Recursive Ecclesiology Or Repulsive Ecclesiology?
Neo-Baptist has fast become one of my favourite blogs for challenging and intelligent commentary on churchy stuff. In recent months the blog has rally found it’s voice in terms of humour, criticism and encouragement. Today’s post, on Learning To Love Generation F, really got me thinking. The point really isn’t about Facebook, per se, but […]
Neo-Baptist has fast become one of my favourite blogs for challenging and intelligent commentary on churchy stuff. In recent months the blog has rally found it’s voice in terms of humour, criticism and encouragement.
Today’s post, on Learning To Love Generation F, really got me thinking. The point really isn’t about Facebook, per se, but rather about how online “community” is challenging our assumptions about real world community.
For a long time I was a critic of what I saw of local (Baptist) church culture because it reflected and to a large extent aped, the corporate world. However, that’s something of a historical anecdote, but the corporate world today has, in many ways moved well beyond what we see in churches, with a lot of business leaders exhibiting a greater sense of the importance of relationships, self-reflection, education and critical thought.
I’m not saying that everybody’s working life is a haven of human flourishing, but many workplaces embody a culture of openness and collaboration that for sheer scope of freedom put our so called “free” churches to shame.
The 12 work-relevant characteristics of online life that are cited just highlight that. Consider, for example,
Hierarchies are natural, not prescribed.
Resources get attracted, not allocated.
Power comes from sharing information, not hoarding it.
Intrinsic rewards matter most.
For a long time I was puzzled by the way some church leaders reacted to the web and social media. There was a rush to dismiss websites and then blogs and even the compliments handed out to online communities were backhanded. At first I thought it was simply because these media allowed alternative voices to be heard and present themselves as challenges to the status quo.
Now I wonder if these new media, present a more fundamental challenge not just to power structures within church life but to the core of some kinds of ecclesiology.

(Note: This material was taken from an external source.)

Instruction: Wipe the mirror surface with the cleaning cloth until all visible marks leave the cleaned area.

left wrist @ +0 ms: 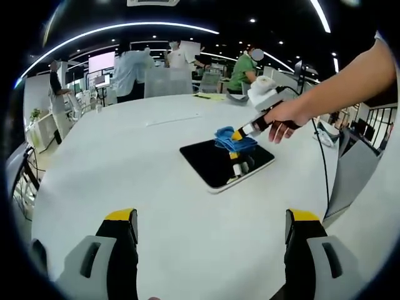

Increasingly I’ve come to wonder if churches are, to some extent, analogous to record labels and newspapers. The latter two business built their limited resources and high barriers to wealth; printing newspapers and promoting hit records is an expensive game. But, the craigslist, blogs, DAWs and MySpace have become deal-breakers – especially if you don’t lay awake at night dreaming of wealth and a home in the Caribbean. Both record labels and newspapers created wealth through the way a resource problem was answered and structured. You needed a label to get your music out, now you don’t. You needed a newspaper to create a PR buzz or post a classified, now you don’t.
This truly is a blessed time for those for whom doing is a reward in and of itself, regardless of the rewards. The way of doing for the “ordinary” person has changed, if they are really focussed first on the doing.
How does this relate to church? Forgive me for waxing economical, but to me church is a kind of resource problem (or collective action problem). We “do” church because there are things a Christian just can’t “do” by themselves. In a way, ecclesiological power was like the power of the record label or newspaper in time when access to theological education and resources was scarce and expensive. A lot of theological education is still built on that model today (Matt Stone has been blogging on this topic lately).
There was a time where possession of a Bachelor of Theology degree put your near the top of the educated within a western society. But, today it is usually very unlikely that a pastor would be anywhere near being the most educated person in their congregation in most churches. Moreover, the explosion of christian publishing means that theological resources are more available than at any time in the history of the church. And, it doesn’t stop there, the possibilities for mentoring, retreats and spiritual direction are no longer confined to clergy and their professional development.
Which brings us back to the online thing. The open, flat, collaborative, fluid dynamic that marks out online culture is a place that problematises a lot of the assumptions that feed the church as answer to scarce resources model. Put simply, we no longer need that kind of church or the denominational structures that were built to support it. If anything, that kind of church is becoming more an more repulsive to people of my generation and will be totally alien to digital natives.
That’s not to say that there are no more collective action and resource problems because there are. But, they have largely changed from problems of access to problems of choice. Or, to put it another way, the economics have shifted from a problem of scarcity to a problem of abundance.
We still need wisdom and to some extent leadership. But, there’s no question we need a different kind of church, different habits and to be blunt, different leaders.